• _Work instruction_
Your answer must be the lines from the one containing "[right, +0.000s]" through the last line below, copied exactly, with no pictures.

┄┄┄┄┄┄┄┄┄┄

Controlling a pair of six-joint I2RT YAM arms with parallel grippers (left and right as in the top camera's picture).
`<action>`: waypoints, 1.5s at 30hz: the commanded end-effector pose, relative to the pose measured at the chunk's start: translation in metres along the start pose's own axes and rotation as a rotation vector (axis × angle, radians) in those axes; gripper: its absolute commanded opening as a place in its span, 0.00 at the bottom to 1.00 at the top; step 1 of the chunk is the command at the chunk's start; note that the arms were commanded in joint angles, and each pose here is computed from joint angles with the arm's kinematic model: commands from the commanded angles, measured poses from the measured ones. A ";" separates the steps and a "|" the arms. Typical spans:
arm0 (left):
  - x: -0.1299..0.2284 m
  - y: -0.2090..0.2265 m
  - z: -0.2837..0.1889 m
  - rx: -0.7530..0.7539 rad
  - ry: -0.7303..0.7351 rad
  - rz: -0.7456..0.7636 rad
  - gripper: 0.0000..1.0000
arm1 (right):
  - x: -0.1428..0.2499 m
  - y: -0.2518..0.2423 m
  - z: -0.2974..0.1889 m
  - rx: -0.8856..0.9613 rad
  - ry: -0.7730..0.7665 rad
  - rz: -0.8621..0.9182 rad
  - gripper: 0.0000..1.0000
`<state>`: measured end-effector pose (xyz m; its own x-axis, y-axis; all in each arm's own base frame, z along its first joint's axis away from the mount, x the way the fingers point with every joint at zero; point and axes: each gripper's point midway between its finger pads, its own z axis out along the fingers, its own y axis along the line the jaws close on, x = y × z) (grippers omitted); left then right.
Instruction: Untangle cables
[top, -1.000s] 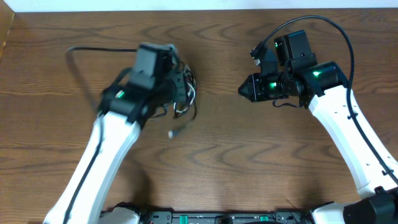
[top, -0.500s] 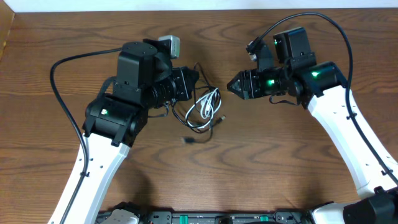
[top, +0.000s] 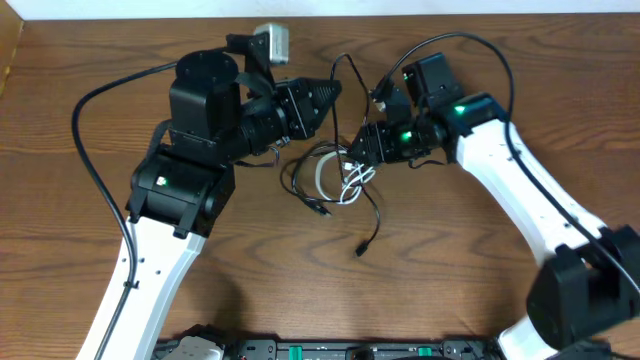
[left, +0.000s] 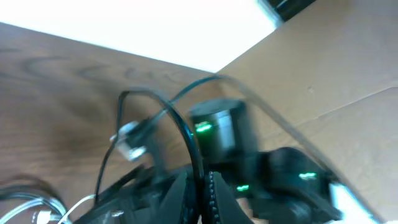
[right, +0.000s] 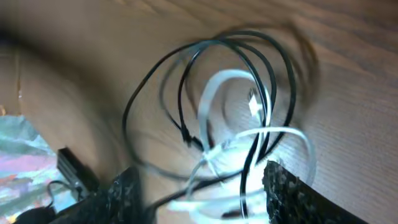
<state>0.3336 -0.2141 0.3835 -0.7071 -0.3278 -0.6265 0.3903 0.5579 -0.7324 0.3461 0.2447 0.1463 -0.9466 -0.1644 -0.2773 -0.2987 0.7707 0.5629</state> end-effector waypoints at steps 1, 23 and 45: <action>-0.021 -0.039 -0.022 0.103 -0.085 0.018 0.07 | 0.001 -0.011 0.021 0.012 0.035 0.054 0.60; -0.088 -0.036 -0.126 0.090 -0.391 0.019 0.07 | 0.027 -0.134 0.020 0.272 0.152 0.345 0.51; -0.082 -0.020 -0.116 0.052 -0.347 -0.038 0.07 | 0.074 -0.055 0.075 0.095 0.307 0.268 0.20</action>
<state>0.3203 -0.1090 0.4690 -0.4900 -0.5929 -0.6391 0.3798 0.5147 -0.7687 0.3058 0.2431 0.0497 -0.9822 -0.1572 0.1024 -0.0678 0.8063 0.5876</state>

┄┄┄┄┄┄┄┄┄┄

• _Written answer_
[right, +0.000s] 
<state>0.3336 -0.2141 0.3835 -0.7071 -0.3278 -0.6265 0.3903 0.5579 -0.7324 0.3461 0.2447 0.1463 -0.9466 -0.1644 -0.2773 -0.2987 0.7707 0.5629</state> end-effector waypoints at steps 1, 23 and 45: <action>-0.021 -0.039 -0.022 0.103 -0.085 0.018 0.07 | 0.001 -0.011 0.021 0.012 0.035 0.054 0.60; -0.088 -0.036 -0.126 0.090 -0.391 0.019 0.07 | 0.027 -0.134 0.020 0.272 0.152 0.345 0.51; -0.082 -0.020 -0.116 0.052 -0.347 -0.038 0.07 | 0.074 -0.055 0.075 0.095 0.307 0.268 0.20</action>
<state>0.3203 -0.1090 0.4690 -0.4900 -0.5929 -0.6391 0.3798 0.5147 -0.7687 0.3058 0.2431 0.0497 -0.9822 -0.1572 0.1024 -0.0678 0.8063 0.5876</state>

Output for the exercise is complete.